Significantly, this line marks the southern limit of the birch tree, a plant whose pollen is one of the causes of hay fever in northern Europe. Clues for this link lie in the different proteins found in various parts of the fruit: the flesh harbours an allergenic protein called Mal d 1, while the skin is relatively rich in Mal d 3. The structure and composition of the Mal d 1 protein strongly resembles the allergenic protein Bet v 1 found in birch pollen. This means that people who suffer from birch pollen allergy may be primed to overreact to Mal d 1 — explaining the prevalence of the allergy to apple flesh in this region.
A similar cross-reaction explains the allergy to apple skin found in southern Europe. In this case, a prior sensitisation to the Pru p 3 protein in peaches, which bears a strong similarity to Mal d 3, seems to be the culprit. What’s more, Mal d 1 breaks down when heated while Mal d 3 is heat resistant, which neatly explains why northern Europeans are fine with cooked apples and pasteurised apple juice but apple-allergic people in the south cannot cope with these fruit in any form.
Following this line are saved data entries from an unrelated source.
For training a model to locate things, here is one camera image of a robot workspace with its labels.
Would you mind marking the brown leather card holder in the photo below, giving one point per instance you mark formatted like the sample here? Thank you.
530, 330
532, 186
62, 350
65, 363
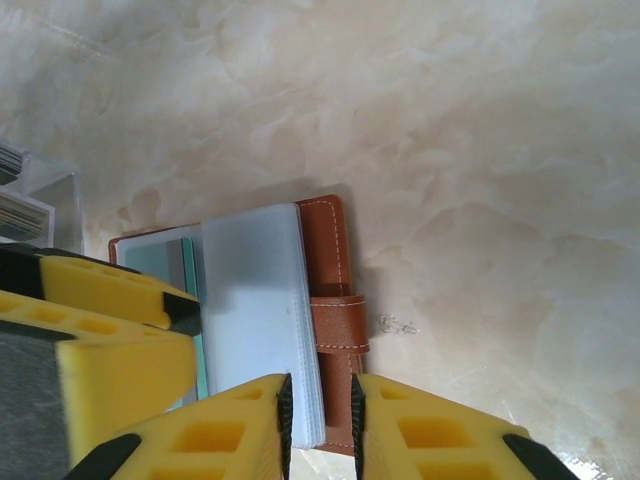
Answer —
250, 300

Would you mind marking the teal plastic card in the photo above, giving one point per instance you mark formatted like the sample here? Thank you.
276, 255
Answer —
192, 265

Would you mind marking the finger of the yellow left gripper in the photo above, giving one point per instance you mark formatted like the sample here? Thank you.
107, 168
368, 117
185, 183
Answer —
100, 285
120, 380

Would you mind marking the clear acrylic card box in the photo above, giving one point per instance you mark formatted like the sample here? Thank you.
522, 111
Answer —
55, 190

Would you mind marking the stack of plastic cards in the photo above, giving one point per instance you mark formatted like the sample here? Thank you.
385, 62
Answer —
22, 217
10, 165

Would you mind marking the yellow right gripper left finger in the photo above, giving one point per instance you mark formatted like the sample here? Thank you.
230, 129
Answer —
200, 440

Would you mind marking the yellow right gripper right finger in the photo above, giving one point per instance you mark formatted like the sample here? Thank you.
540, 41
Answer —
440, 440
Other reported cross-reactions include a link between house-dust-mite faeces and shrimp allergy, and another between mugwort pollen and an allergy to carrots, celery and sunflower seeds. There are likely to be many others, since many allergens seem to share similarities in their amino acid sequences that might confuse the immune system.
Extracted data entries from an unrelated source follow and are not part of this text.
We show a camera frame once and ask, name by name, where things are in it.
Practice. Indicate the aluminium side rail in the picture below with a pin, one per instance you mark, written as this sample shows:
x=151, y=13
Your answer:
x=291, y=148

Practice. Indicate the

In fact, between 2005 and 2008 Mills and Heimo Breiteneder, a molecular allergist at the Medical University of Vienna, and their colleagues completed a series of studies showing the majority of allergens originating in fruit and vegetables belong to just four of the 10,000 or so recognised families of proteins, and most of the animal-food allergens to just three families (The Journal of Allergy and Clinical Immunology, vol 115, p 163 and vol 121, p 847). Bet v 1, for example, causes cross-reactions with several other members of its protein family, and as a result people who have birch pollen allergy stand a good chance of being allergic to apple, celery, plums and several other common foods.
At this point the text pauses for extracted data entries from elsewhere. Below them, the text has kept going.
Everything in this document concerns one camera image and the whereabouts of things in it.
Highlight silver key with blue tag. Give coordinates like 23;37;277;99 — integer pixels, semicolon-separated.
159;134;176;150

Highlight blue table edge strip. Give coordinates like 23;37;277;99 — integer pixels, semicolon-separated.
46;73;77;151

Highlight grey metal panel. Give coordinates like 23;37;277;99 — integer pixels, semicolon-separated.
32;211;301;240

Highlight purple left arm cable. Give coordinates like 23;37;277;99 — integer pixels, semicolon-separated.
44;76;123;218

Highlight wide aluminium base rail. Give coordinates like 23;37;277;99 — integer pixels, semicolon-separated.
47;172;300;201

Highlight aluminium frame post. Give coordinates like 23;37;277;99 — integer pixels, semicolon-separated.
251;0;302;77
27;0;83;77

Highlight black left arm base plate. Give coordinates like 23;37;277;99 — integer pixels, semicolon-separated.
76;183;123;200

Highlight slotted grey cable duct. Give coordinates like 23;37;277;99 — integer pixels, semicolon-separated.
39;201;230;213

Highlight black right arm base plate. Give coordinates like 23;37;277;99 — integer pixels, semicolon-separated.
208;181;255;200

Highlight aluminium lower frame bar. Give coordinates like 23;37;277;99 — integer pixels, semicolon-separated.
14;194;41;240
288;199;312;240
This also explains why some migrants from east Asia to northern Europe suddenly develop an allergic reaction to jackfruit once they have come into contact with birch pollen. The allergen in jackfruit does not on its own sensitize the immune system, but once birch pollen has done the job, the immune system may react to jackfruit too.
These numerous examples of cross-reactions raise another question: why does Bet v 1 cause an allergy to the Mal d 1 protein but not the other way around? Researchers believe it’s because Bet v 1 enters the body via the lungs, so it is not broken down by digestion and can reach the bloodstream intact, where it activates the immune system. Mal d 1, on the other hand, is broken down during digestion, so it loses its capacity to prime the immune system. Once the immune system has been stimulated by the Bet v 1, it may then become sensitive to similar looking proteins like Mal d 1 — sensitive enough to trigger a reaction when it comes into contact with the mouth.